Updates to the Code of Ethics
Earlier this year, the American Board of Industrial Hygiene announced the creation of a new, high-level umbrella organization called the Board for Global EHS Credentialing, or BGC, to more accurately reflect its enhanced credential offerings. BGC credentials include the Certified Industrial Hygienist (CIH); the Qualified Environmental Professional (QEP) and Environmental Professional In-Training (EPI) adopted from the Institute of Professional Environmental Practice (IPEP); and the Certified Professional Product Steward (CPPS), currently in development.

A key part of establishing this new structure is to unify the existing codes of ethics for the individual credentials. The unified code is now available (PDF). For CIHs, QEPs, and EPIs, the unified code will become effective on July 1, 2020, replacing the existing codes for those professionals. For CPPSs, who did not previously have a code of ethics, the unified code is effective immediately.

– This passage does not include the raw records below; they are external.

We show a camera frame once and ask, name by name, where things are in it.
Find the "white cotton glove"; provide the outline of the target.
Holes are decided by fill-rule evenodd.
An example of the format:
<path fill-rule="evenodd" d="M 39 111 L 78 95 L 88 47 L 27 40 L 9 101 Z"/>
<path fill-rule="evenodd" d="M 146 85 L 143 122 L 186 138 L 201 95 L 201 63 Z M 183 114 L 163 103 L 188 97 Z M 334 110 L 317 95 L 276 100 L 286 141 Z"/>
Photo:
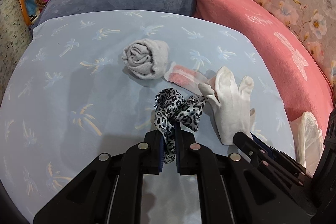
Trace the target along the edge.
<path fill-rule="evenodd" d="M 237 84 L 234 74 L 227 67 L 221 67 L 215 77 L 207 83 L 198 84 L 202 95 L 208 98 L 223 145 L 233 145 L 237 132 L 252 137 L 251 127 L 255 120 L 255 109 L 251 106 L 254 80 L 245 76 Z"/>

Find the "leopard print scrunchie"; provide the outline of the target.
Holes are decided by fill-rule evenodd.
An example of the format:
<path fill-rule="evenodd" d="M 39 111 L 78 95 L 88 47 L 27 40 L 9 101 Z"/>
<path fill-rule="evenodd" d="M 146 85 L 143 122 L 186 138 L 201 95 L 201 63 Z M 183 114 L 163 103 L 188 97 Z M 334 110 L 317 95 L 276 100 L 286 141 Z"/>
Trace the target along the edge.
<path fill-rule="evenodd" d="M 155 96 L 154 125 L 163 135 L 165 142 L 163 149 L 165 164 L 169 164 L 175 159 L 174 126 L 180 123 L 193 132 L 198 132 L 199 121 L 207 101 L 208 99 L 204 96 L 189 96 L 186 99 L 173 88 L 163 89 Z"/>

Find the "white lined trash bin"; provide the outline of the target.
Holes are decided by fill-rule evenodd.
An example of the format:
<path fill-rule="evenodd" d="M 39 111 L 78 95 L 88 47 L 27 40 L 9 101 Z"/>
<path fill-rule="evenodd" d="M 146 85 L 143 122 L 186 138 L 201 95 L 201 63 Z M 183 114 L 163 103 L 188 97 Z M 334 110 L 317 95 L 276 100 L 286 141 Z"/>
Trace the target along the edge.
<path fill-rule="evenodd" d="M 293 134 L 296 161 L 313 176 L 321 159 L 324 145 L 322 130 L 313 113 L 306 111 L 289 122 Z"/>

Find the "pink sheer sock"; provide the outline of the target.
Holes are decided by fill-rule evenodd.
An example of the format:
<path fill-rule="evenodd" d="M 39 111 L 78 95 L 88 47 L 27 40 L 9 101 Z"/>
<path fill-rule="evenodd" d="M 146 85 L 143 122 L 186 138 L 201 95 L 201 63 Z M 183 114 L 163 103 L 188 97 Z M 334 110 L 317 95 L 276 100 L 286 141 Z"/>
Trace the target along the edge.
<path fill-rule="evenodd" d="M 212 89 L 215 89 L 216 74 L 214 71 L 210 71 L 210 73 L 212 77 L 208 79 L 205 75 L 197 71 L 172 62 L 170 68 L 163 77 L 168 82 L 176 84 L 197 96 L 202 96 L 202 93 L 198 88 L 200 83 L 208 83 Z"/>

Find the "pink towel blanket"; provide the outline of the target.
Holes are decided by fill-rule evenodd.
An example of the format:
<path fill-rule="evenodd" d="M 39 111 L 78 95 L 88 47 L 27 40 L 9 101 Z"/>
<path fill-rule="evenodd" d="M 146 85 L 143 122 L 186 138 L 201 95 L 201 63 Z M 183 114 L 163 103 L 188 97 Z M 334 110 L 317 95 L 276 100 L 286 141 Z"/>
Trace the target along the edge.
<path fill-rule="evenodd" d="M 252 0 L 196 1 L 196 17 L 232 28 L 251 41 L 276 83 L 290 121 L 310 111 L 320 128 L 326 128 L 334 108 L 330 84 L 286 26 Z"/>

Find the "grey rolled sock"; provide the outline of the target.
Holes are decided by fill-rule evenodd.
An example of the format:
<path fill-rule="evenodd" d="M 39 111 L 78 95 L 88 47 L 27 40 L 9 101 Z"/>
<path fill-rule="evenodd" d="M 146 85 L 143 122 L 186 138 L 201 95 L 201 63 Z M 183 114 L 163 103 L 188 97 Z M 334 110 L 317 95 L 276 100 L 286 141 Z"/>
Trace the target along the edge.
<path fill-rule="evenodd" d="M 162 40 L 140 39 L 123 49 L 122 61 L 136 77 L 156 80 L 166 73 L 169 46 Z"/>

CIHs will see much that they recognize in the new unified code since the core elements were drawn from the existing ABIH code. Over the years, the ABIH code was developed based on real-world issues, both legal and professional. This update focused on ensuring that each requirement is measurable and represents an essential expectation of our credentialed professionals.
CIHs will see much that they recognize in the new unified code since the core elements were drawn from the existing ABIH code.
ALAN LEIBOWITZ, CIH, CSP, FAIHA, is the president of EHS Systems Solutions LLC, a member of the Joint Industrial Hygiene Ethics Education Committee, a current ABIH Board member, and a past Board member of AIHA.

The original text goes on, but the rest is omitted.